> **Action item**
Whenever a line in the records below holds the string "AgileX", copy it out.

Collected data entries

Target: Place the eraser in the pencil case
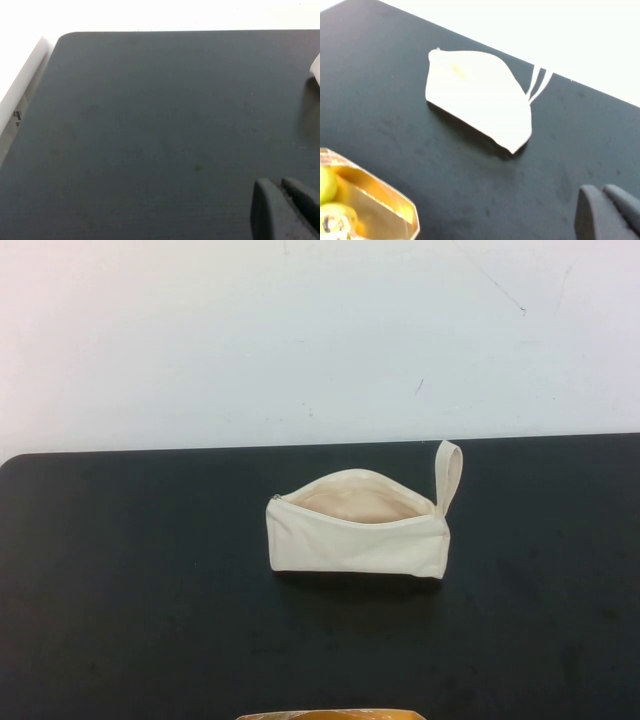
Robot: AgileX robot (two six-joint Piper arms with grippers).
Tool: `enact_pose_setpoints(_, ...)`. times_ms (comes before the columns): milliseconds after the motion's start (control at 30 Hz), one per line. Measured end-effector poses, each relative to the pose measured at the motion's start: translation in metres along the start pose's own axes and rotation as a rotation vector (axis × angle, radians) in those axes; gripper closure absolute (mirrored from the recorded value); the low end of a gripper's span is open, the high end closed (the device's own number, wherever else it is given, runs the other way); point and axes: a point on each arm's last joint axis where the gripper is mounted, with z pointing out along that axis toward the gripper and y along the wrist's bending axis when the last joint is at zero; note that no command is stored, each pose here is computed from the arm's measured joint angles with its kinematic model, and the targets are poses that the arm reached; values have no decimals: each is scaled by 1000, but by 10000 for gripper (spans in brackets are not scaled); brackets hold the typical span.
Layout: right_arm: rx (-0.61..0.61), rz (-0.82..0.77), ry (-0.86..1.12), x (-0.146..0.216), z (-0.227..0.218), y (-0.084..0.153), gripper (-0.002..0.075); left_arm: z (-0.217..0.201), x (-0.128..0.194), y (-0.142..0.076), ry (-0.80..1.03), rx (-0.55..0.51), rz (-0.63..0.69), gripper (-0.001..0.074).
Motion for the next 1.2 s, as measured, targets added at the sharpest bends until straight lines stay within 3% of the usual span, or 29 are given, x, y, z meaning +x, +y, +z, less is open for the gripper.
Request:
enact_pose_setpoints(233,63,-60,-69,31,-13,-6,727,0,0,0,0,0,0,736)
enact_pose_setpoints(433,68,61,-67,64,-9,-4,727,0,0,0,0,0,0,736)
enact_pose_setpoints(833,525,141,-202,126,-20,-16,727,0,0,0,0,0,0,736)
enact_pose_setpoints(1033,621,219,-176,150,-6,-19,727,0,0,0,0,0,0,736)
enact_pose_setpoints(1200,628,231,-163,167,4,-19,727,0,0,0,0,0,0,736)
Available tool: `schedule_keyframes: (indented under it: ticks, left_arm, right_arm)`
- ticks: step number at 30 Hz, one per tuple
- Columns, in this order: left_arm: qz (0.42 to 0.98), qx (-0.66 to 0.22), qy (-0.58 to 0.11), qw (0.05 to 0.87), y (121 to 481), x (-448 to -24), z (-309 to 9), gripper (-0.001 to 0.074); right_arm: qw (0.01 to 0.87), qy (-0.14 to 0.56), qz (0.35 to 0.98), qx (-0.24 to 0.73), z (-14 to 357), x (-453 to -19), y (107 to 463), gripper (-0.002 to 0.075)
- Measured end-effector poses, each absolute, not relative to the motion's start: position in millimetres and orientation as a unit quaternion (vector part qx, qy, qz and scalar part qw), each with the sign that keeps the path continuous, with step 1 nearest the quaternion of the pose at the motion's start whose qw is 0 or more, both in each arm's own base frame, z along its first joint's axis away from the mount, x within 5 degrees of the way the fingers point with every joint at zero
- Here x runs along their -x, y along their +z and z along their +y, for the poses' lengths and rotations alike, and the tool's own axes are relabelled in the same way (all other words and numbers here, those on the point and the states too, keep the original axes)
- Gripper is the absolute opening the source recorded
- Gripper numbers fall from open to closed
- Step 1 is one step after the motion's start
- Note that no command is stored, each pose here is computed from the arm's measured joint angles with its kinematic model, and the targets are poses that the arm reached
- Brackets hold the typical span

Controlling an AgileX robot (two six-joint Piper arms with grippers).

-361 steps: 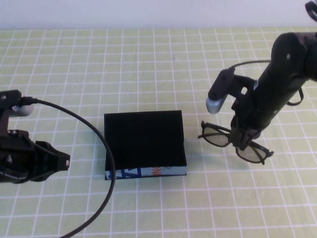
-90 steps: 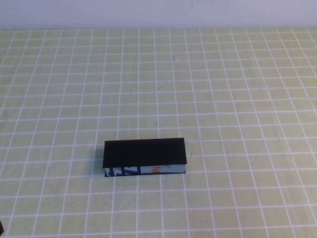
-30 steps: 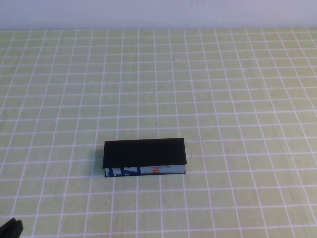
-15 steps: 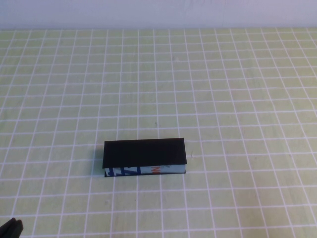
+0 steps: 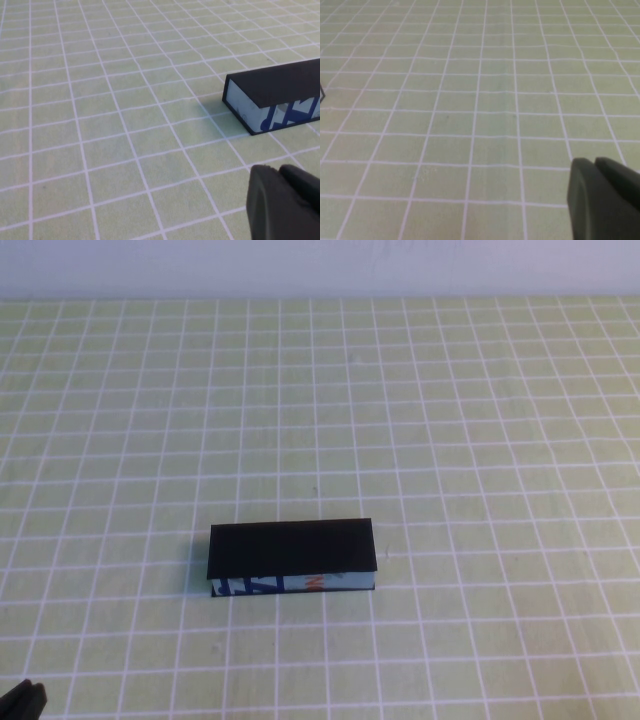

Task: Return glasses to glasses case

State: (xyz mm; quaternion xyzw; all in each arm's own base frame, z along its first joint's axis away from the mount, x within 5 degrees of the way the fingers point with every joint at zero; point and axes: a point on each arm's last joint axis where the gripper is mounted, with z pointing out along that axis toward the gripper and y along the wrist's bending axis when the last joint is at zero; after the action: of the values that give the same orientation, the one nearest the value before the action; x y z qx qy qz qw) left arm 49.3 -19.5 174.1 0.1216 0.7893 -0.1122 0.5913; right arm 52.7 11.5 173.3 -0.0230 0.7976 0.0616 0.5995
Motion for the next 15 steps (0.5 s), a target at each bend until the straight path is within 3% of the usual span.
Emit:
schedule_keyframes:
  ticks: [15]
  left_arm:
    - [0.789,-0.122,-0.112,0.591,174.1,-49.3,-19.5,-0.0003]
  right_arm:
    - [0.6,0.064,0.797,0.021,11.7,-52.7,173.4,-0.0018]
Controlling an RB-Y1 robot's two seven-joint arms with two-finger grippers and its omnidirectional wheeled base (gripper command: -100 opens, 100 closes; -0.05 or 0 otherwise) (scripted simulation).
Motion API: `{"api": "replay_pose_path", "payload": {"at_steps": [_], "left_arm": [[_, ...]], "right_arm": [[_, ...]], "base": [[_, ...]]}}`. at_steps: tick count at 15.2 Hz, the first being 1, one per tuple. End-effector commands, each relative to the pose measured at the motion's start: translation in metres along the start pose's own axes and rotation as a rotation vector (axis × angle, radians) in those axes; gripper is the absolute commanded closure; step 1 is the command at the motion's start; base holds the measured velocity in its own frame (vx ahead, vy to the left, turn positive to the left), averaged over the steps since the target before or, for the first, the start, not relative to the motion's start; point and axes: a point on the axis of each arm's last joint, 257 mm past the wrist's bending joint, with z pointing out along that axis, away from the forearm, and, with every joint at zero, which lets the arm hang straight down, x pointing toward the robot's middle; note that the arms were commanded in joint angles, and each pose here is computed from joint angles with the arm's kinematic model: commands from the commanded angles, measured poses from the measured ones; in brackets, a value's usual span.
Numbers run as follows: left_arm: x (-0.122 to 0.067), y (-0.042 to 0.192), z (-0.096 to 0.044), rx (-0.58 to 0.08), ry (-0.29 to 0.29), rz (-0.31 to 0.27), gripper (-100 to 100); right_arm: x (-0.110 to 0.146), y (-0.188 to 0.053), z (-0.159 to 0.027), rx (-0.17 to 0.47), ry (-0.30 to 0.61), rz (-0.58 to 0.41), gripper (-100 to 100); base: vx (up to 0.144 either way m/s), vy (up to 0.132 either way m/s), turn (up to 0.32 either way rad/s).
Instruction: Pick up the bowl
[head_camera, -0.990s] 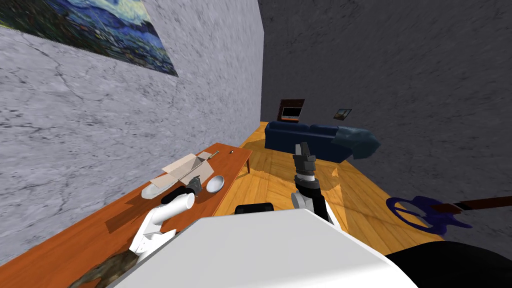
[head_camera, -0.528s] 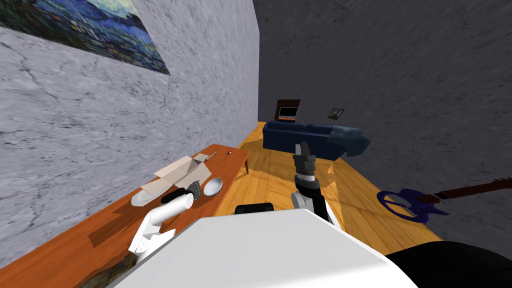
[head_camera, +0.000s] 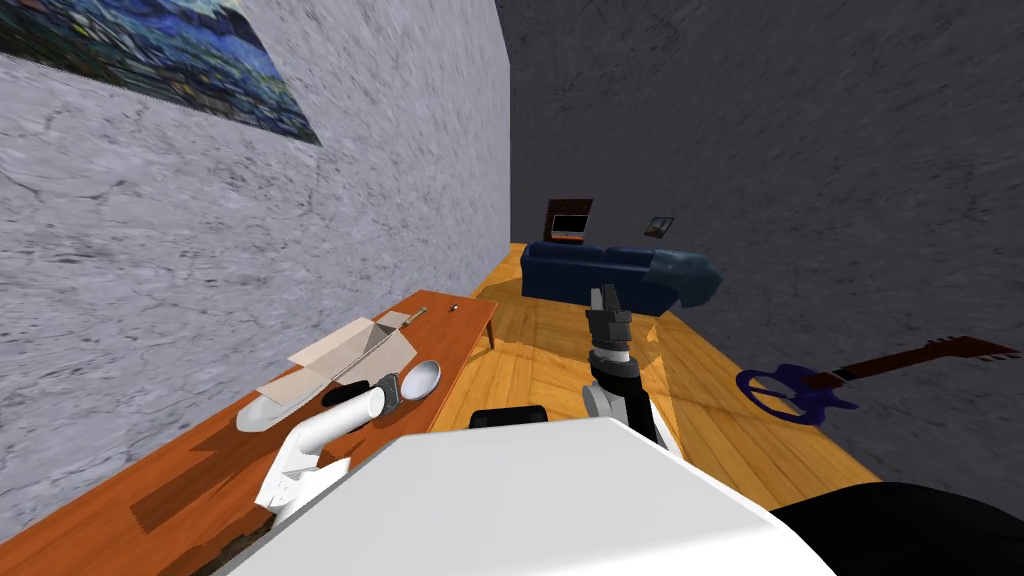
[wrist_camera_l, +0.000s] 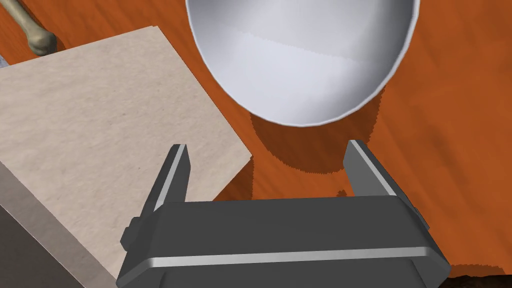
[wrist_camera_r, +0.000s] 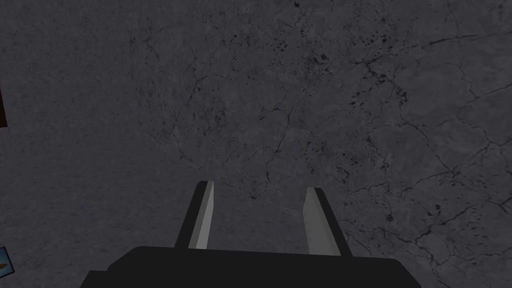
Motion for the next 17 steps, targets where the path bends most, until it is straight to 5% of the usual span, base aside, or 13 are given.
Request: {"api": "replay_pose_path", "payload": {"at_steps": [1, 17], "left_arm": [[-0.002, 0.016, 0.003, -0.057, -0.003, -0.017, -100], [0.008, 0.123, -0.003, -0.442, 0.028, -0.168, -100]], "right_arm": [[0.000, 0.000, 0.000, 0.000, 0.000, 0.000, 0], [0.000, 0.000, 0.000, 0.000, 0.000, 0.000, 0]], "base": [[0.020, 0.016, -0.122], [0.027, 0.016, -0.101]]}}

> **Response box**
Robot: AgileX robot (two six-joint Piper arms with grippers).
Controlling an AgileX robot (two six-joint Piper arms with grippers).

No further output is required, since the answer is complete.